Takeovers can provide excellent trading opportunities, and so an understanding of takeovers and how they work is necessary if one is to benefit from the investment potential that they offer.
A takeover occurs when one company attempts to buy another company in order to expand. This may be a hostile bid, which is unwelcome by the target company or a welcome bid, which has already been agreed to by the respective boards of directors. When two companies decide to join together, it is often called a merger, but basically it is the same as a friendly takeover bid.
Why lauch a takeover for another company?
There are a few reasons why one company would want to take another company over. The bottom line for most of them is growth. Companies aim to grow sales, earnings, dividends, etc., all to increase the value of the shares and, therefore, the return to shareholders. Most bids are launched in order to grow a company the quickest and easiest way possible.
Complementary products and/or services
A company may make a takeover bid for another company if the target company, for example, manufactures products that are complementary to the bidding company, or if it provides services that complement the bidder’s services.
This can take two forms.
1. A company may bid for another that is in a similar business.
2. A business may choose to buy a business in the same industry that operates at a different point in the supply chain.
Types of bids
Before discussing the different types of takeover bids, it is important to understand that a buyer is prohibited from acquiring more than 20% of a public company without making an official takeover bid. This is why you often see entities holding 19.9% of a given company.

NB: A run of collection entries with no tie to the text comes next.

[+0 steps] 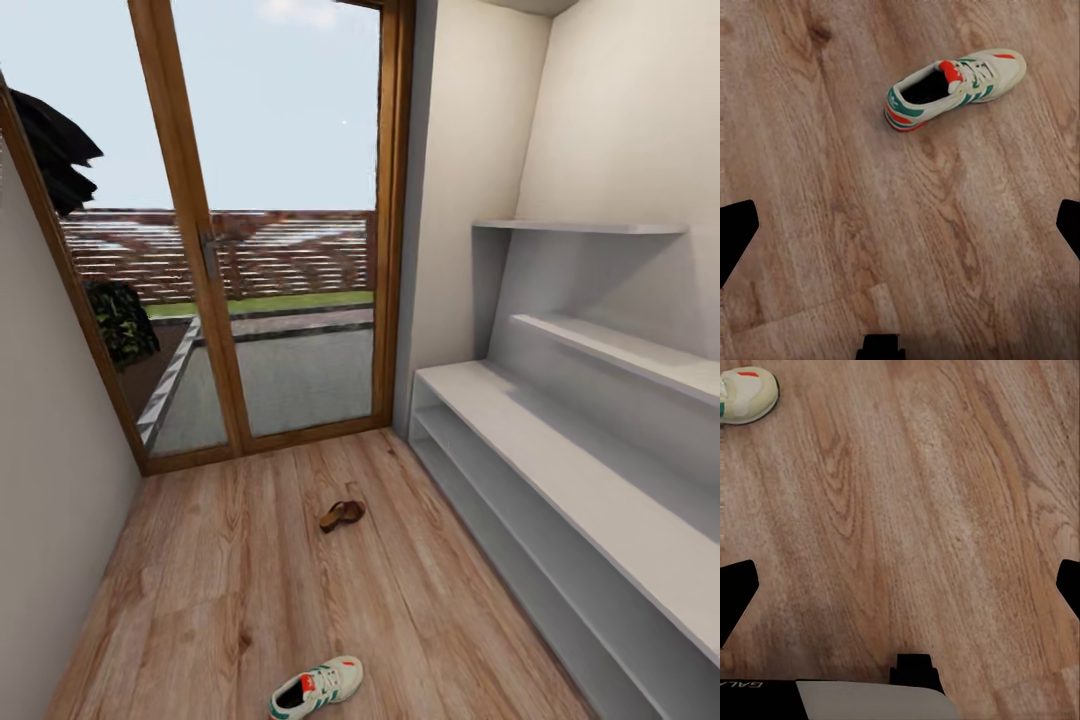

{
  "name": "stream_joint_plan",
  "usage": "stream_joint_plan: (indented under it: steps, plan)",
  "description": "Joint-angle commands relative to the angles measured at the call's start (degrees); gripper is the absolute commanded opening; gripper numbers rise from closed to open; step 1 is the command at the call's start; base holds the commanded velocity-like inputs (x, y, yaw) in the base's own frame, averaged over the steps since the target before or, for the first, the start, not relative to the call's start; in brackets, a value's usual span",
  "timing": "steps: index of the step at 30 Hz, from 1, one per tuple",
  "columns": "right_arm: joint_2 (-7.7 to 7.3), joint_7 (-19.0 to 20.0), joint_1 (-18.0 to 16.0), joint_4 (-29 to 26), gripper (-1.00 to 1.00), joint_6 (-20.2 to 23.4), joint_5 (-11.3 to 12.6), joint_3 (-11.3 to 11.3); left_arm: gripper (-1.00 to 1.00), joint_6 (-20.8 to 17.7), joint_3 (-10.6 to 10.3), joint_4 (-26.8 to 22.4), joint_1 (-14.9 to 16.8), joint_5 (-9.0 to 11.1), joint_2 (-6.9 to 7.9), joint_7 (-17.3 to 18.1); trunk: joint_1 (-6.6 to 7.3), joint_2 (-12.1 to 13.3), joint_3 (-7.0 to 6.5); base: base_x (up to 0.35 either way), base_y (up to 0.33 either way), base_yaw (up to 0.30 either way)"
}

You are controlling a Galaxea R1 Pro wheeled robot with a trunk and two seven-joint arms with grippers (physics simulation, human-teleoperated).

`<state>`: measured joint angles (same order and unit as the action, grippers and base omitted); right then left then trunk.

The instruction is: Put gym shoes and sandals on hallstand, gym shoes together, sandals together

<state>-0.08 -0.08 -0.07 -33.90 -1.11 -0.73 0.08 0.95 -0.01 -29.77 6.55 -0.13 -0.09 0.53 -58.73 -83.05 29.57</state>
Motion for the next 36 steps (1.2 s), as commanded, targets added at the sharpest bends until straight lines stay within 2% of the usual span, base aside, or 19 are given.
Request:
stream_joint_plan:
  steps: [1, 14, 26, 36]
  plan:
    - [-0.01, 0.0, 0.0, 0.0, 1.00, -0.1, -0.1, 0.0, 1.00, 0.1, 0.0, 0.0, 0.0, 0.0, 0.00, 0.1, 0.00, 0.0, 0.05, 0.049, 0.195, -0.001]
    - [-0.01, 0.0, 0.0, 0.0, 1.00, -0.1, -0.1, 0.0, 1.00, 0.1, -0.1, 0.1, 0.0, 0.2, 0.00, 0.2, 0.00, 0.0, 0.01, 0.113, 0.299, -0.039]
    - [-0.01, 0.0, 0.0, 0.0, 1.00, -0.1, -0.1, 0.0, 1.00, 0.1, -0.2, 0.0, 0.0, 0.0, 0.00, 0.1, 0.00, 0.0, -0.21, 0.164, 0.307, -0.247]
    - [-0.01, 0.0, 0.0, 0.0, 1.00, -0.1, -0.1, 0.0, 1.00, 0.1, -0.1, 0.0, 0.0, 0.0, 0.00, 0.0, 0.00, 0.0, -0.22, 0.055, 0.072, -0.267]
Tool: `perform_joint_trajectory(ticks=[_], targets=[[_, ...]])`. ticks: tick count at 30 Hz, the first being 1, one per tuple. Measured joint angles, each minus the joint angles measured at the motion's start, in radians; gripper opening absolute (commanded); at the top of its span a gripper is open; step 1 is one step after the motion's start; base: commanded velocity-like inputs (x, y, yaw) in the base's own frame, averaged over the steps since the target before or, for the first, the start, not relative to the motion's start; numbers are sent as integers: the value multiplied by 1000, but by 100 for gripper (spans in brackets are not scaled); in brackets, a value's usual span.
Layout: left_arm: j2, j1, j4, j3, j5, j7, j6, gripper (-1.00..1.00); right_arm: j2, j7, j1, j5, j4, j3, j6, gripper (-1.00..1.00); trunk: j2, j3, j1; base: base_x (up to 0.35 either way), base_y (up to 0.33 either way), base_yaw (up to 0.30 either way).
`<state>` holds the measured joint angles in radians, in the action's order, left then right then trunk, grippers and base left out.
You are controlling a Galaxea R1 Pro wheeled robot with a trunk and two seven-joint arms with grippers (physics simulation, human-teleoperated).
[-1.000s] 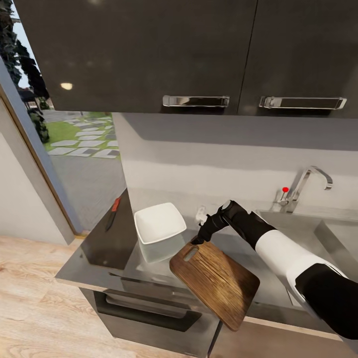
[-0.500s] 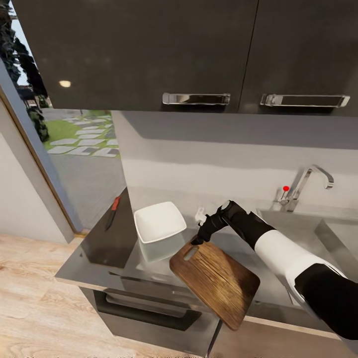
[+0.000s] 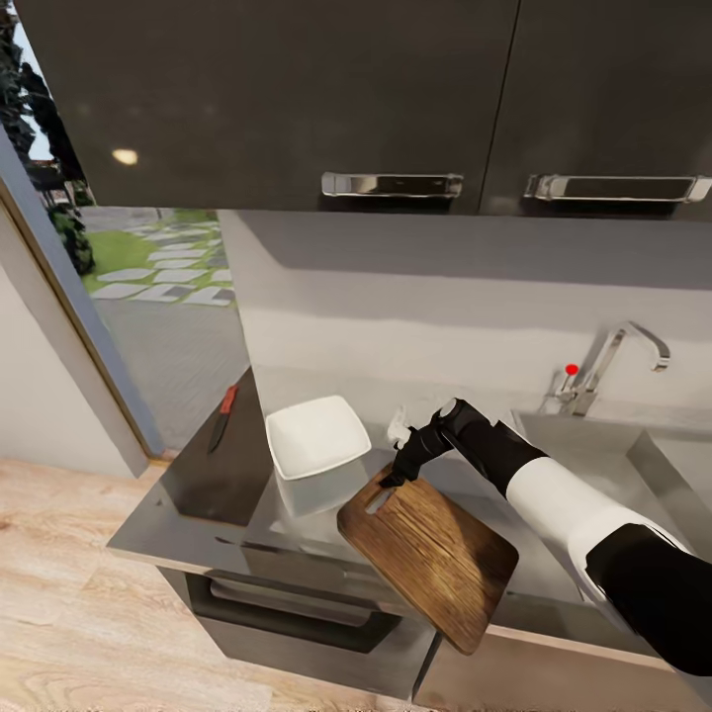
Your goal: In the kitchen, take the Vidalia onion out of the sink, dice it on the chopping board with the paring knife, put the diced onion into the bowl on the countertop, then place both the paring knife and the chopping board into the sink.
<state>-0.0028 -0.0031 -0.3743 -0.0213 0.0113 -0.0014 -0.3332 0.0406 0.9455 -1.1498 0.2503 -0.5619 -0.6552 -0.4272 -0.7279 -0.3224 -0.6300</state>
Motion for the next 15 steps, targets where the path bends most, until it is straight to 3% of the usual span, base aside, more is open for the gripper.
perform_joint_trajectory(ticks=[10,15], targets=[[0,0,0,0,0,0,0,100,0,0,0,4,0,-8,0,100,0,-16,0,0,0,0],[0,0,0,0,0,0,0,100,-1,0,0,5,0,-30,0,100,0,-24,0,0,0,0]])
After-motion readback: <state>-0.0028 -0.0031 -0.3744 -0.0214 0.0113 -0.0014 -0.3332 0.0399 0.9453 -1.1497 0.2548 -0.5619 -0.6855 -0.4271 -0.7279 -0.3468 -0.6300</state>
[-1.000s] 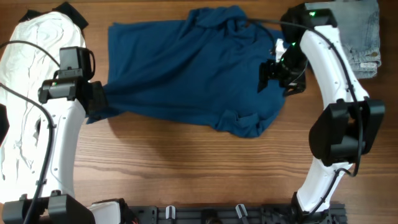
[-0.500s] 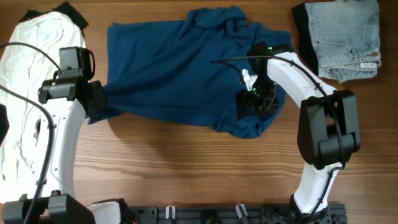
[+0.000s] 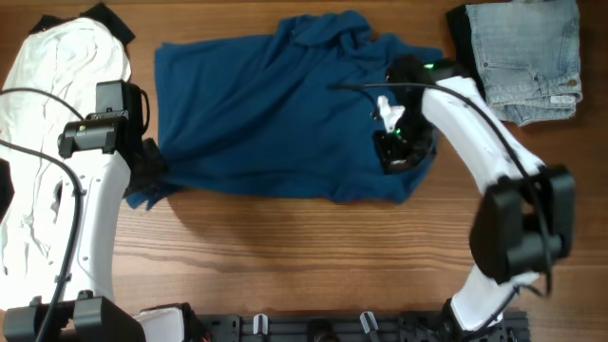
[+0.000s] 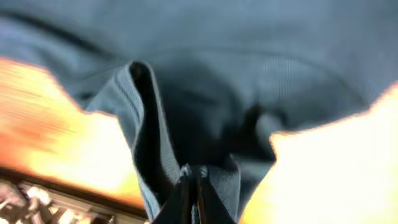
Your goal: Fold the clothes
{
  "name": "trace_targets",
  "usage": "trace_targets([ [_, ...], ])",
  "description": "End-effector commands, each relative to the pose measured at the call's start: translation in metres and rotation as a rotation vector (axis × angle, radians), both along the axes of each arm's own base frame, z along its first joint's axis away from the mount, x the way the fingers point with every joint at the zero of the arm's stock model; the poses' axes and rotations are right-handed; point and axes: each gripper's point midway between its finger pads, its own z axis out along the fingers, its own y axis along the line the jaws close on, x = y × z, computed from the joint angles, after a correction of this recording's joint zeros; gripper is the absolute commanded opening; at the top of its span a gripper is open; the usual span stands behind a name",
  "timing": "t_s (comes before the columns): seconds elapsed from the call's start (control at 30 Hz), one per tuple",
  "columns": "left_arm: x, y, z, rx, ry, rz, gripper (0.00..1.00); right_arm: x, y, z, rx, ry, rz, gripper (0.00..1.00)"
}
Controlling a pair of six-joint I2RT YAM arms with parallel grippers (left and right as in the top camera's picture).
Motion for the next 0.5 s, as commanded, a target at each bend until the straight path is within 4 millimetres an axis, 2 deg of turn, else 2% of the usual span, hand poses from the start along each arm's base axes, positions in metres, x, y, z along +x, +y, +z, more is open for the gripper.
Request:
trace_targets([
  [0.0,-0.009,-0.014,-0.003,-0.092,0.023,0.048,0.04,-0.016,0.005,0.024,0.041,0.032,-0.04,0.04],
  [0.13,-0.018,-0.015,-0.004,-0.096,0.06,0.063,0.04,-0.036,0.012,0.02,0.038,0.108,-0.04,0.04],
  [0.2,-0.023,-0.015,-0.005,-0.098,0.079,0.064,0.04,-0.053,0.016,0.013,0.018,0.171,-0.049,0.04],
  [0.33,-0.033,-0.016,-0.008,-0.101,0.12,0.066,0.04,-0.075,0.011,0.004,-0.029,0.254,-0.085,0.04],
  [0.47,-0.046,-0.018,-0.017,-0.105,0.167,0.082,0.04,-0.088,0.006,-0.003,-0.068,0.297,-0.149,0.04],
])
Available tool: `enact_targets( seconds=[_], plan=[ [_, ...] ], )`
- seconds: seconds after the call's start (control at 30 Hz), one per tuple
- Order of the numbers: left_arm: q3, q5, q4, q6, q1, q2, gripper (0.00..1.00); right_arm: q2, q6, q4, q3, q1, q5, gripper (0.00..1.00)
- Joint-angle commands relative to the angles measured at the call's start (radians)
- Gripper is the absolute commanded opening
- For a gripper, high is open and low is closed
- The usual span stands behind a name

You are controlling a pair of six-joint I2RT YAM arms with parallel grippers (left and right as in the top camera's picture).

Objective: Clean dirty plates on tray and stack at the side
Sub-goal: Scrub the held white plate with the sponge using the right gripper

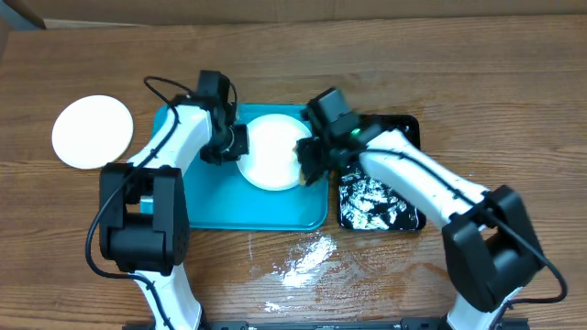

There are some small exceptions to this, but basically a company must make a takeover bid if it wishes to buy more than 20% of a company.
There are two basic types of takeovers in the Australian stock market. The first is an off-market bid.
An off-market bid occurs when a company announces its offer to buy shares in the target company. The bidding company (making the takeover) will lodge a Bidder’s Statement with ASIC (the Australian Securities and Investments Commission), then send it to all shareholders of the target company. This document sets out the terms and conditions of the offer and how shareholders should go about accepting it.
The target company then sends a Target Statement to all its share-holders, recommending acceptance or rejection of the offer. The Target Statement is designed to contain all of the information known by the target directors that is material to the bid.
If the bid is hostile, the target company will often include an independent expert’s report, which will include a recommendation as to whether or not the bid is fair and reasonable, together with a valuation for the target’s shares.
An off-market bid usually has conditions attached to it. These conditions allow the bidder to withdraw its bid if it does not get exactly what it wants. One of the most common conditions is for 90% shareholder acceptance. This guarantees the bidder the option to withdraw its bid unless it is able to buy the entire company and consolidate it into its existing operations.
The other kind of takeover bid is a market bid. This is where the acquiring company stands in the market and buys shares in the target company at a certain price, free of conditions. The company sets an expiry date on the bid and buys in the market until that date.
The bidding company prepares a Bidder’s Statement and lodges it with ASIC, but no approval process is required. The Bidder’s Statement is then sent to shareholders of the target company. If shareholders wish to accept this type of bid, they sell through a broker and pay brokerage and GST.
The target company issues a Target Statement in response to the Bidder’s Statement, which outlines the directors’ opinion about acceptance or rejection of the offer.
Apart from ASIC and the ASX, there are other regulatory bodies that monitor takeover activity.
1. FIRB The Foreign Investment and Review Board, via the Treasurer, must authorise any takeover of an Australian company by a foreign party. A purchase of more than 15% of a company by a foreign party requires approval. A high profile example of the FIRB’s involvement in a takeover bid was when the Federal Treasurer rejected Shell’s takeover bid for Woodside Petroleum (WPL) in April 2001.
2. ACCC The Australian Competition and Consumer Commission has the job of policing issues such as unfair trading practices, monopolies etc. The ACCC has broad powers and can prohibit a takeover bid based on the fact that it would reduce competition and not be in the best interests of Australia and its citizens. The ACCC generally investigates most major takeover bids in Australia, but has only prohibited a few.